### [Requirement]
Collect all lines below with the string "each".

### [Data provided]
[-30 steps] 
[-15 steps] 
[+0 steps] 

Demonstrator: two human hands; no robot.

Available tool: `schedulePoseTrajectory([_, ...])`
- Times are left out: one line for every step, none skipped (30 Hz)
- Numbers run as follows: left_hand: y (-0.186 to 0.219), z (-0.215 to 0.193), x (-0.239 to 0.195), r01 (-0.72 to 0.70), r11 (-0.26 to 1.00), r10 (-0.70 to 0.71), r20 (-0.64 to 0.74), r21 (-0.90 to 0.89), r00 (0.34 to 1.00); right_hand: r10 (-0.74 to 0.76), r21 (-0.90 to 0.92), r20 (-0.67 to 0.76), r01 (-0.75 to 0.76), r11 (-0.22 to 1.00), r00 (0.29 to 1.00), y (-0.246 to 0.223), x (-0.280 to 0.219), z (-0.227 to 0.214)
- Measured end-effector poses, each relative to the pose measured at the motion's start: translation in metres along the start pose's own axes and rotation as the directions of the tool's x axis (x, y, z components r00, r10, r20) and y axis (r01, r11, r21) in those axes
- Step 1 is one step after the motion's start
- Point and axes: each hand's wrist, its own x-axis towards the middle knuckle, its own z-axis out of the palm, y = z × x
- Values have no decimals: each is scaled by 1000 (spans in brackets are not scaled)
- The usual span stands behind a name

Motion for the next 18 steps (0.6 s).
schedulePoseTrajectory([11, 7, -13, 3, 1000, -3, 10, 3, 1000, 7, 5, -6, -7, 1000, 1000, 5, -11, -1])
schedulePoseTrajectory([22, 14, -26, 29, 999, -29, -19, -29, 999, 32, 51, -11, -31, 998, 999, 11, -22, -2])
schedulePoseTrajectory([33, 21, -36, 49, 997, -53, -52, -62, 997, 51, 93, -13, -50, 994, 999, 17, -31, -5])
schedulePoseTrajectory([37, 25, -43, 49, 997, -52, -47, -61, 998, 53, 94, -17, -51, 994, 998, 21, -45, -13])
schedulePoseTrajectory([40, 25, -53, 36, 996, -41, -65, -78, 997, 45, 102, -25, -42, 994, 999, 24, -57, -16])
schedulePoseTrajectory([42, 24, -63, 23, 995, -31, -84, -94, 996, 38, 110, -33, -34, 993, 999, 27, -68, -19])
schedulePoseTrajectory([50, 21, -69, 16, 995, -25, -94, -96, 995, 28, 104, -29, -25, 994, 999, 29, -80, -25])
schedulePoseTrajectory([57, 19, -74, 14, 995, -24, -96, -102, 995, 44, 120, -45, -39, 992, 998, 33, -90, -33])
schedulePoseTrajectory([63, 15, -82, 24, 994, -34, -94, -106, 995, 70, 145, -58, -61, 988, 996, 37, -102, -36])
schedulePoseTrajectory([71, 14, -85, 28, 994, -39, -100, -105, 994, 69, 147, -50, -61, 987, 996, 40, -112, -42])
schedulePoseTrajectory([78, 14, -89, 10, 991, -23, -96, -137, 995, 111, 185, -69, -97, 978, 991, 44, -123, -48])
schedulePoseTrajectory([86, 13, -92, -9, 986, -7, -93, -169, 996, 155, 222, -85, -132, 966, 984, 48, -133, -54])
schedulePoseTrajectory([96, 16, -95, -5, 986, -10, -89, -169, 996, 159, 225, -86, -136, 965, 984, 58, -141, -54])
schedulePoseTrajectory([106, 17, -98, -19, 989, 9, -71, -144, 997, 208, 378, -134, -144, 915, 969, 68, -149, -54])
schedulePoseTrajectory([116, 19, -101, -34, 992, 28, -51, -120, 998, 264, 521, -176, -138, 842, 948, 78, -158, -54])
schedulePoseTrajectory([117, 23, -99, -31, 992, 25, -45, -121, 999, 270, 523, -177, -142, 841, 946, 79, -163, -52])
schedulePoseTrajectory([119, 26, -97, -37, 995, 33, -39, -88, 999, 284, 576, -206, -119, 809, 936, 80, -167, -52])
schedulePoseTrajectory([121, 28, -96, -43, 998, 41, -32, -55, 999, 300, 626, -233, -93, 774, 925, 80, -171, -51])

### [Result of this exercise]
- Measured end-effector poses, each relative to the pose measured at the motion's start: translation in metres along the start pose's own axes and rotation as the directions of the tool's x axis (x, y, z components r00, r10, r20) and y axis (r01, r11, r21) in those axes
- Point and axes: each hand's wrist, its own x-axis towards the middle knuckle, its own z-axis out of the palm, y = z × x
- Values have no decimals: each is scaled by 1000 (spans in brackets are not scaled)

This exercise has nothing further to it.